Outreach, Inc.: Outreach, Inc. will provide church communication and outreach tools related to The Nativity Story, including direct mail postcards, bulletins, and invitations. These materials will be available to churches and small groups nationwide.
Secondly, one of the things mentioned above is the CCN event. The web page for the event, called "Experience the Nativity" reveals it's mainly Erwin McManus (who I heard speak just before Christmas last year) interviewing some of the makers of the film. It's interesting that writer Mike Rich gets top billing, rather than director Catherine Harwicke as would normally be the case. I can't help wondering what that says about Christian responses to film, and not in a good way.
Finally, it would be remiss of me not to mention that Keisha Castle Hughes is pregnant, simply because the news broke on Friday afternoon, and was so widely spread by the time I was next able to blog on Monday that it didn't seem worth rushing it.
Many commentators are shocked that someone with so much potential could throw it all away so easily. The fact that KCH may have already made enough to live on even if she never worked again seems to have escaped them, despite the perils of being a child star being so well known. Others are appalled at her supposed accelerated maturity already reaching this point.
The thing with all of these comments is that they are so deeply embedded in our culture and its standards and taboos. I'm a huge proponent of women having equality, great careers, and a fulfilled life in any sphere they choose. My boss is an incredible woman to work for and I don't know anyone that could have done the phenomenal job she has done over the last ten years.
But, the assumption I don't like in these comments is that if a woman freely chooses motherhood there is something wrong with her, or she is aiming too low. To my mid, motherhood is just as high a calling as practically any business I can think of. Furthermore, there's also an assumption in those comments that no matter how much money you have, if you have the potential to earn more, you're obliged to do so.
That's not to say, I have no qualms about this news whatsoever.
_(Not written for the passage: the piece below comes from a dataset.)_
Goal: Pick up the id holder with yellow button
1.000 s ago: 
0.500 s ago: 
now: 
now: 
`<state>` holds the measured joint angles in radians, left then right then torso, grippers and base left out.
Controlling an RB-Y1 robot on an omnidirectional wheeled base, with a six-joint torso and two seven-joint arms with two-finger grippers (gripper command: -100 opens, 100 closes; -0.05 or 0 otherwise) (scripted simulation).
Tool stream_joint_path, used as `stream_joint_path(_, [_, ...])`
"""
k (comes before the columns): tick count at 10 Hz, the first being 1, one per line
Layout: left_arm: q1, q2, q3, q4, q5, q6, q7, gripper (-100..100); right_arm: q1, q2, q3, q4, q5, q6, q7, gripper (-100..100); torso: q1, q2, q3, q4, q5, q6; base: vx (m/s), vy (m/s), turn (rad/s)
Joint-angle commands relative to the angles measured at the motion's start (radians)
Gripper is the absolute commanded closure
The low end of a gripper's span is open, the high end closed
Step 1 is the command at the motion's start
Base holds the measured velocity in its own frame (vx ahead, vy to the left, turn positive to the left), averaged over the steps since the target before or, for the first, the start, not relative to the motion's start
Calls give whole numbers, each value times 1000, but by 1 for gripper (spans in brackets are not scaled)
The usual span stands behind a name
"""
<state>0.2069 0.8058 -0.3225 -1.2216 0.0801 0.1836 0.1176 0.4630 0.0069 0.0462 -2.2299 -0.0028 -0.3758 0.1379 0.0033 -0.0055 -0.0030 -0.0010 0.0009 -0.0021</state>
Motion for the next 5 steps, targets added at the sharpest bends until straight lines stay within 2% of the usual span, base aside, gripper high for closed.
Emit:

It maybe that this choice is not a free one, or wasn't even a choice as much. But it seems wrong to judge it wrong when no-one really knows the details. And when there's so much medical evidence to suggest that childbirth is better when the mother is younger, such knee-jerk condemnations seem out of place. Heck Hughes can bring her up full time until the baby is five years old, and still be only 21 with a potentially glittering career ahead of her. So I hope this works out for them, certainly we shouldn't automatically assume that this is a bad choice based solely on our prejudices.
One further thought. Peter Chattaway wonders about life imitating art and ponders whether it will affect how this is marketed to churches. I couldn't help wondering about DeMille's The King of Kings. H.B. Warner, the actor who played Jesus in that film, allegedly had a drink problem, and so DeMille went to great lengths to try and ensure that his actor wasn't caught acting in a way contrary to the character he was portraying. Here things seemed to have worked out in the opposite way. By rights it shouldn't damage the box office potential of the film. Hughes, like Warner doesn't profess Christianity, and surely no-one actually thinks either of them could be capable of matching up to the high moral standards people assumed that Mary and Jesus lived to. The only real difference is that whereas DeMille successfully hushed up Warner's problem, the makers of this film, whether intentionally or otherwise, have not done.
One last point, in trying to find an "appropriate" image for this last story I've realised that in none of the publicity photos, or on either of the trailers do we see Mary looking pregnant. This might just be coincidence, or it might be because often pregnant teenagers don't show as much as older women, or it might simply be so that people like me didn't have pictures to use when covering this story when it inevitably came out. I'd love to know which it was.